Entropic mean-field min-max problems via Best Response flow
Razvan-Andrei Lascu, Mateusz B. Majka, Łukasz Szpruch
TL;DR
This paper develops a continuous-time, entropy-regularized mean-field framework for solving convex-concave min-max games and proves exponential convergence to the unique mixed Nash equilibrium via a KL-based Lyapunov functional.
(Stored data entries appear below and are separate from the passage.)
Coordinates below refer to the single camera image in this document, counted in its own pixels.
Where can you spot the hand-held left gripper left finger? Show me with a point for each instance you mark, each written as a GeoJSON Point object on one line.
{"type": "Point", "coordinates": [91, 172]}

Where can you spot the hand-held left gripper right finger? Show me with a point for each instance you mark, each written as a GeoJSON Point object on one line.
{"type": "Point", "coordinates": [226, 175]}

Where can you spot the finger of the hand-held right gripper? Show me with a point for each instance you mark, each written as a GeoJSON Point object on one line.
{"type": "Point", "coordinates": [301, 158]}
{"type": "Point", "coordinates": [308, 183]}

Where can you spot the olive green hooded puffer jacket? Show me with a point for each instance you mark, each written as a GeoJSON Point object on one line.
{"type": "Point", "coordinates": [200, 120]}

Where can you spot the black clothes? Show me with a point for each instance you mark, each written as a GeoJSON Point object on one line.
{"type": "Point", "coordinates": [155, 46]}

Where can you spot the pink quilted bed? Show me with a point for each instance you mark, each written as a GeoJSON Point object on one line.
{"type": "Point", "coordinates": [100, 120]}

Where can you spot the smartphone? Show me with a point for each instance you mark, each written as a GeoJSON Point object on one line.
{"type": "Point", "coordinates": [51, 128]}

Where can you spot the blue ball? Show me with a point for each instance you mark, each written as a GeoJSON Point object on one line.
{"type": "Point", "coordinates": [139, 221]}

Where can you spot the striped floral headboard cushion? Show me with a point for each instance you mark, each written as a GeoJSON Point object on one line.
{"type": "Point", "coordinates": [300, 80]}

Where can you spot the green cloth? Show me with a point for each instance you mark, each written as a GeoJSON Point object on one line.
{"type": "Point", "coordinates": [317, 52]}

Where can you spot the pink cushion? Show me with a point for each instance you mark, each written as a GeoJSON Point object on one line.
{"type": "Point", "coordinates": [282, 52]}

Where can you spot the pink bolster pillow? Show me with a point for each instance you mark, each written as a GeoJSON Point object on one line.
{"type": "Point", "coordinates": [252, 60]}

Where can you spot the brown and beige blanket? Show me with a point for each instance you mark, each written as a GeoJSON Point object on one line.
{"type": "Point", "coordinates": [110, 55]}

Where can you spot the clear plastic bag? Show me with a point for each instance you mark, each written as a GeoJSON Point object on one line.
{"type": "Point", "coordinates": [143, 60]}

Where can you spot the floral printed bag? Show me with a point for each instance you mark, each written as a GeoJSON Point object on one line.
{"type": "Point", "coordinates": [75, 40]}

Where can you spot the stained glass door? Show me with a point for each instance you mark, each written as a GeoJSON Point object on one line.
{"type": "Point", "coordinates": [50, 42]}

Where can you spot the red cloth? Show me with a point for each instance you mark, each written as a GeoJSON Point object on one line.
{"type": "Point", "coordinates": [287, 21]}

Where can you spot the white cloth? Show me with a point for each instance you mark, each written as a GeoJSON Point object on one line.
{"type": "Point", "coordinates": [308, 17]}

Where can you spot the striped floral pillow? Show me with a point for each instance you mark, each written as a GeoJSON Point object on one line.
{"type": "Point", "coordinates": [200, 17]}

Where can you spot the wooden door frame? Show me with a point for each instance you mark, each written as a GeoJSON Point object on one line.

By constructing Gibbs-type best-response maps $\Psi_{\sigma}$ and $\Phi_{\sigma}$, the authors show that the MF-BR flow on the space of absolutely continuous measures with the Total Variation metric converges at rate $e^{-\alpha t}$, with NI error decaying as $\mathcal{O}(\sigma^2 e^{-\alpha t})$, and a bilinear payoffs case where NI convergence is $e^{-\alpha t}$ independent of $\sigma$. They also connect MF-BR to fictitious play through a time-rescaling argument, contrasting their results with Wasserstein/Fisher-Rao gradient-flow analyses that require additional assumptions. The contributions establish existence, uniqueness, and explicit convergence rates under standard convex-concave and bounded-derivative conditions on $F$, providing a principled tool for learning mixed Nash equilibria in distributed, entropy-regularized min-max games with potential applications to GANs and adversarial learning.
Abstract
We investigate the convergence properties of a continuous-time optimization method, the \textit{Mean-Field Best Response} flow, for solving convex-concave min-max games with entropy regularization. We introduce suitable Lyapunov functions to establish exponential convergence to the unique mixed Nash equilibrium. Additionally, we demonstrate the convergence of the fictitious play flow as a by-product of our analysis.